Some 83 percent of families in the neighbourhood here are single-parent households, and principal Henny Petersen said some children come to school solely to get their only meal of the day.

“The learners coming from the Eastern Cape struggle a lot to even speak English because all of a sudden, it is a first language [in the classroom] and it is also a subject on its own,” he said. “But the minute they leave the classroom and start speaking to each other, they just switch over to their home language.”

The problems with communication also present a difficult disciplinary scenario, he said.

“Sometimes when there are disciplinary problems and they are brought to the office, they start speaking in their own language that I don’t understand and I have to think: Are these kids swearing at me?
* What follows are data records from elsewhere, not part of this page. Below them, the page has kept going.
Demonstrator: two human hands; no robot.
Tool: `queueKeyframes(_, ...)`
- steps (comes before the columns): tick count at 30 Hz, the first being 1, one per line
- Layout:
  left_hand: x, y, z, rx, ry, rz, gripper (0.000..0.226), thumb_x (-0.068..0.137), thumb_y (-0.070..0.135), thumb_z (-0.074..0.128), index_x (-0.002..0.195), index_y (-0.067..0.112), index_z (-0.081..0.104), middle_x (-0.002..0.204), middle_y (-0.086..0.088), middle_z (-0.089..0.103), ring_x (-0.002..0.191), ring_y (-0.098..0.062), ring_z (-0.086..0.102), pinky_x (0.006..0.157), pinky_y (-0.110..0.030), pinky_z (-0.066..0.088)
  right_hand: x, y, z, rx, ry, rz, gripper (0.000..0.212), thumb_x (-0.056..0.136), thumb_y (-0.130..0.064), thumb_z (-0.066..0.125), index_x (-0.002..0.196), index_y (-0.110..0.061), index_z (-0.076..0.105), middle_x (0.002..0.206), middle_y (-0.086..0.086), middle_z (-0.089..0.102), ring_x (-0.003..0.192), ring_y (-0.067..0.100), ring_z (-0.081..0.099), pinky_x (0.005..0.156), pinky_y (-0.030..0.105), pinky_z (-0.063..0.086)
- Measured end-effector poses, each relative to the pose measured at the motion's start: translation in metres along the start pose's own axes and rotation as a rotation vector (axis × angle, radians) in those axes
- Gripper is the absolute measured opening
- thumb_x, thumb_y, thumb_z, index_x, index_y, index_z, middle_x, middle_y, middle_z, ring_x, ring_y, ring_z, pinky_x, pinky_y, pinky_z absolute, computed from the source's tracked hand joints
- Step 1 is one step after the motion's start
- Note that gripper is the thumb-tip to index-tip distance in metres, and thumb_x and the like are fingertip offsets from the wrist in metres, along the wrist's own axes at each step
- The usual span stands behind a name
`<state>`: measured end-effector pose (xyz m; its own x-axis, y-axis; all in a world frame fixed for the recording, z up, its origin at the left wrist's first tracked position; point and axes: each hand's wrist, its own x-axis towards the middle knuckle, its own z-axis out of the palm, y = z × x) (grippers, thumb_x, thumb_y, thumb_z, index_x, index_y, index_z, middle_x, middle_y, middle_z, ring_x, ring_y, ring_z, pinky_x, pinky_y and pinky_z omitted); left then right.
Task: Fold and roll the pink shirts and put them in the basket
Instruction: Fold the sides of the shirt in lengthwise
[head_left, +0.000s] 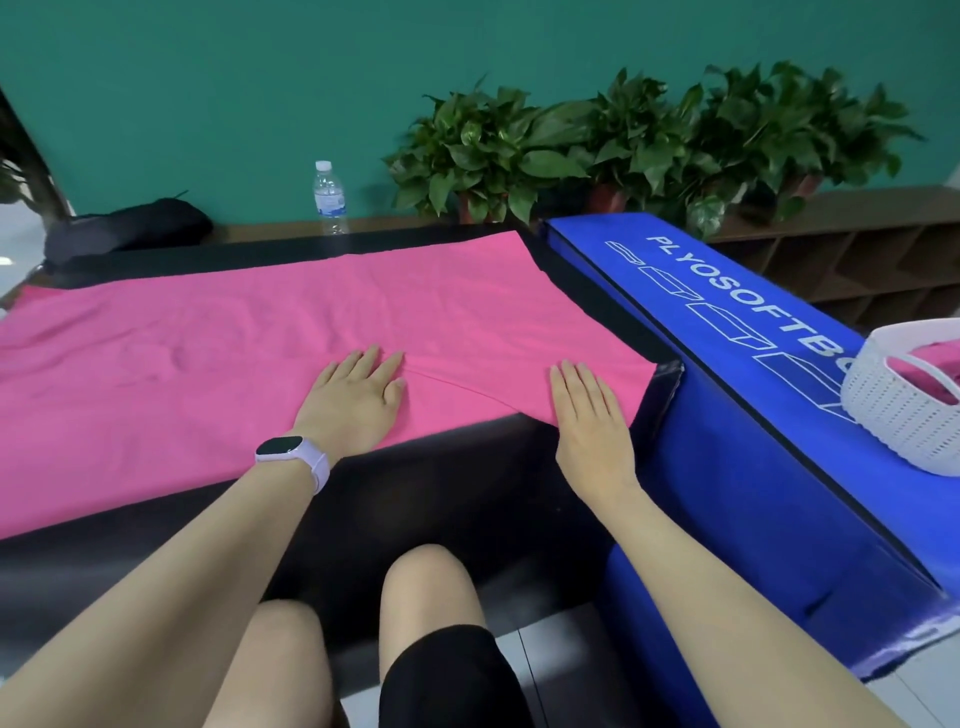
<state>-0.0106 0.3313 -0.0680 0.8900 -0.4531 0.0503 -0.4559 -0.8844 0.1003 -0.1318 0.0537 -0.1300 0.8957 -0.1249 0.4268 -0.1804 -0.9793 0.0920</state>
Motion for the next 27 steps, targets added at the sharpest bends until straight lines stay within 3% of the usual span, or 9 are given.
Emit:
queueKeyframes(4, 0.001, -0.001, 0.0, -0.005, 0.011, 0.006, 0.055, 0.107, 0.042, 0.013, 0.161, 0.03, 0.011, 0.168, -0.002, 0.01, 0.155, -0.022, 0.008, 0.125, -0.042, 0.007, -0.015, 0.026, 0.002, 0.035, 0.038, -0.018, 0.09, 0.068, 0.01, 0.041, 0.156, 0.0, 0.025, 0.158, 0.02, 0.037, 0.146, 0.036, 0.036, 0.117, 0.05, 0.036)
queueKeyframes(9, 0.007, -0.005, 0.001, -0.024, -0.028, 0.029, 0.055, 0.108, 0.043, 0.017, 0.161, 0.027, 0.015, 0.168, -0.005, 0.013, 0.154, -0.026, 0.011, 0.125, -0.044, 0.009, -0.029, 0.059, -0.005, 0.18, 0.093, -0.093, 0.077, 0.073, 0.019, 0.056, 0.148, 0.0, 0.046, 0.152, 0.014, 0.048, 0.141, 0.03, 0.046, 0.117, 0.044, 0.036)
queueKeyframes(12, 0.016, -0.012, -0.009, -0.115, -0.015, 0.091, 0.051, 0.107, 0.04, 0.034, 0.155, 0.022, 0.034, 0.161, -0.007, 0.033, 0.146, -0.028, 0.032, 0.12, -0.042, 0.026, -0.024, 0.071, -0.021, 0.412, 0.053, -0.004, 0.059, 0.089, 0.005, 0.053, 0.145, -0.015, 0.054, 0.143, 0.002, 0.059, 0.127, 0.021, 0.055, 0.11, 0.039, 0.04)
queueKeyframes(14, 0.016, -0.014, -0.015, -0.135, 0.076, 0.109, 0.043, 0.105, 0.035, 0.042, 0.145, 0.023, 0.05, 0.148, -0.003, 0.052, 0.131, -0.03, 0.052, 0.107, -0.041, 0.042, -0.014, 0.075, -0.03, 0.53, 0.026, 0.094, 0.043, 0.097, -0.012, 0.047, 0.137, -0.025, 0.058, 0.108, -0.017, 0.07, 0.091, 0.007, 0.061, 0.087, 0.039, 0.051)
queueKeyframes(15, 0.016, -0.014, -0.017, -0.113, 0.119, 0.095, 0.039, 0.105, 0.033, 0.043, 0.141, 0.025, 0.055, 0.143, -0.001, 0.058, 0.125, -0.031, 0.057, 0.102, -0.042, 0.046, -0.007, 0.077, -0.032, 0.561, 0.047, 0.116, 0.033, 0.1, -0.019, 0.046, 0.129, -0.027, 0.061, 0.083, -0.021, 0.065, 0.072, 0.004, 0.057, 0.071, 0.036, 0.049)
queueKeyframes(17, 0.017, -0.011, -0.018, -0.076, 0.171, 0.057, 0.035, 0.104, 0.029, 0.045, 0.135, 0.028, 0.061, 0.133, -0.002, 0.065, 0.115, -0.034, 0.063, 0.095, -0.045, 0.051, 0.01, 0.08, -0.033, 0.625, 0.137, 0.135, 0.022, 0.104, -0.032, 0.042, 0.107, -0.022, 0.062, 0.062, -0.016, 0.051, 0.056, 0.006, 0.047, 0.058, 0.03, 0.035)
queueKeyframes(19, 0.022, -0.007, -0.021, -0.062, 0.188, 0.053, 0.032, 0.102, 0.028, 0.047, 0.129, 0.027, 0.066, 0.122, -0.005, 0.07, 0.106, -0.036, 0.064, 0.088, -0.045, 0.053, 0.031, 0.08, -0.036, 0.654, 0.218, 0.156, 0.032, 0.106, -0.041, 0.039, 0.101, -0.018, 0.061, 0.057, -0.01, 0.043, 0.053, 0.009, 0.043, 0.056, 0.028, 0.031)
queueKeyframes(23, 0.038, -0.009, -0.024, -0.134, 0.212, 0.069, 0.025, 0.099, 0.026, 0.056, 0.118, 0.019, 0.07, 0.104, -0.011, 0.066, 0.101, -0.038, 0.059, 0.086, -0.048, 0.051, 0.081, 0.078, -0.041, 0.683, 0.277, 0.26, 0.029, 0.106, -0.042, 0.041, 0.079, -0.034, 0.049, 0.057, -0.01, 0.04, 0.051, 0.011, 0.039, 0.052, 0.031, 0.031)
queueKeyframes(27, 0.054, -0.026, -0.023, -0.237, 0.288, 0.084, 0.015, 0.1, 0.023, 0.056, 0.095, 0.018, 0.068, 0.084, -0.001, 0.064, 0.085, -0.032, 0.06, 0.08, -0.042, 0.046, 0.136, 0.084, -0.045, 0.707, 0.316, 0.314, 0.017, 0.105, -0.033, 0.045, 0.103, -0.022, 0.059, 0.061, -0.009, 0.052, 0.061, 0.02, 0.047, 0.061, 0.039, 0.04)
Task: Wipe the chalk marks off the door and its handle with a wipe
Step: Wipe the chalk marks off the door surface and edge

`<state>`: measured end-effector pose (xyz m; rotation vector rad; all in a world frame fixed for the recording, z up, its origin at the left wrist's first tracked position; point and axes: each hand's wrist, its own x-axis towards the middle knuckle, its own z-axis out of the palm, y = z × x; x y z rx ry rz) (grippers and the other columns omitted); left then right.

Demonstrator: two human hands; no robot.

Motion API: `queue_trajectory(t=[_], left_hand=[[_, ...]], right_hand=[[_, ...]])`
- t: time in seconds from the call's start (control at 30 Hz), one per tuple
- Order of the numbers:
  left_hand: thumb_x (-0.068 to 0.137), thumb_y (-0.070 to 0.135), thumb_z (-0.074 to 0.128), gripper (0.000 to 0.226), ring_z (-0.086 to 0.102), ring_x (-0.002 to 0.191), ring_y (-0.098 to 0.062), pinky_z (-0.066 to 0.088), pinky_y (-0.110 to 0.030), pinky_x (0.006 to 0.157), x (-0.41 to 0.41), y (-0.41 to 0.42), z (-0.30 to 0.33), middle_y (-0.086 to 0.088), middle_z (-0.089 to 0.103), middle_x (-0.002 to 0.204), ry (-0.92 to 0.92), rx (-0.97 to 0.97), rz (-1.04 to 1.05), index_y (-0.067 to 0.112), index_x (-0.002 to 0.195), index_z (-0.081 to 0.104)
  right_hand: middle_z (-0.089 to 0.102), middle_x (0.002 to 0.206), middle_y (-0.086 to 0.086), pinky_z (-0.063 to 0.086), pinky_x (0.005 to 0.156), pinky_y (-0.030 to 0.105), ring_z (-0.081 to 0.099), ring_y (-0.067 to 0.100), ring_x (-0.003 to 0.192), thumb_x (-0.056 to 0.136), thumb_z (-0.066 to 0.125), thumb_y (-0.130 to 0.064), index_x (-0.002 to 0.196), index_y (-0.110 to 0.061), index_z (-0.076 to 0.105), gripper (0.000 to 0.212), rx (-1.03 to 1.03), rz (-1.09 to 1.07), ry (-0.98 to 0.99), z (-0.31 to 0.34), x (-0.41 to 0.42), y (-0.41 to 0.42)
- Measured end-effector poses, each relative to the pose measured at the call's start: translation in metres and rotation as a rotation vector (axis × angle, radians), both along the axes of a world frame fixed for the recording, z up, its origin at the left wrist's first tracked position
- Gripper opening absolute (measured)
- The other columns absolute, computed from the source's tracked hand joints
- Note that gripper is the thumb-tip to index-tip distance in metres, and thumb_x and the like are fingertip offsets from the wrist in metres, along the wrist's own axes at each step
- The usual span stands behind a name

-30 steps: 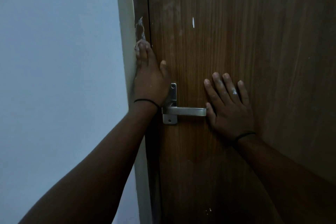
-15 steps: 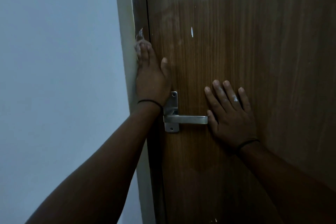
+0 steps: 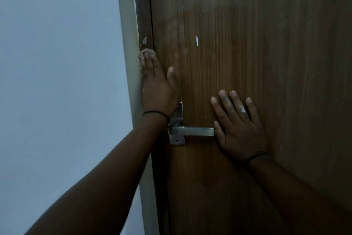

Are they just sketching the situation in terms of what happened? Or are they just angry?”

Petersen said many children who are taught in a second language lack confidence in their reading and writing and refuse to read aloud in class. “And that’s not because they don’t want to, but because they can’t. Children need to have mother tongue education from the beginning.”

It is not just black students who are facing a switch from the native language. Many Afrikaans-speaking parents are making a similar decision to educate their children in English, which in turn is leading to a reduction in the number of schools that offer instruction in Afrikaans.

Petersen said his is one of only four schools of about 50 in Mitchells Plain that still teach classes in the Afrikaans language. “Other schools are phasing it out,” he said.

Afrikaans has its own cross to bear. Once the official language of the country’s apartheid government, it is still seen by many as the language of the oppressor.

Kallie Kriel is the leader of Afriforum, an organization that encourages South Africa’s post-apartheid white minority not to withdraw from civic life. He is also a campaigner for the Afrikaans language, as he discusses in the video above.

“The culture where people feel strongly about their own languages hasn’t really been built in South Africa and it’s uncertain what reason there is behind that, but the myth is quite strong that if you want to make progress in life and in the business world, you have to speak English,” Kriel said.

“It is important to lay the foundation in the mother tongue and then other concepts can be applied in other languages. The myth is one of the unfortunate things — that if you study in your mother tongue, you won’t be able to speak English. So while parents are well-intentioned, the end result is catastrophic.”

A’Eysha Kassiem is a journalist in Cape Town.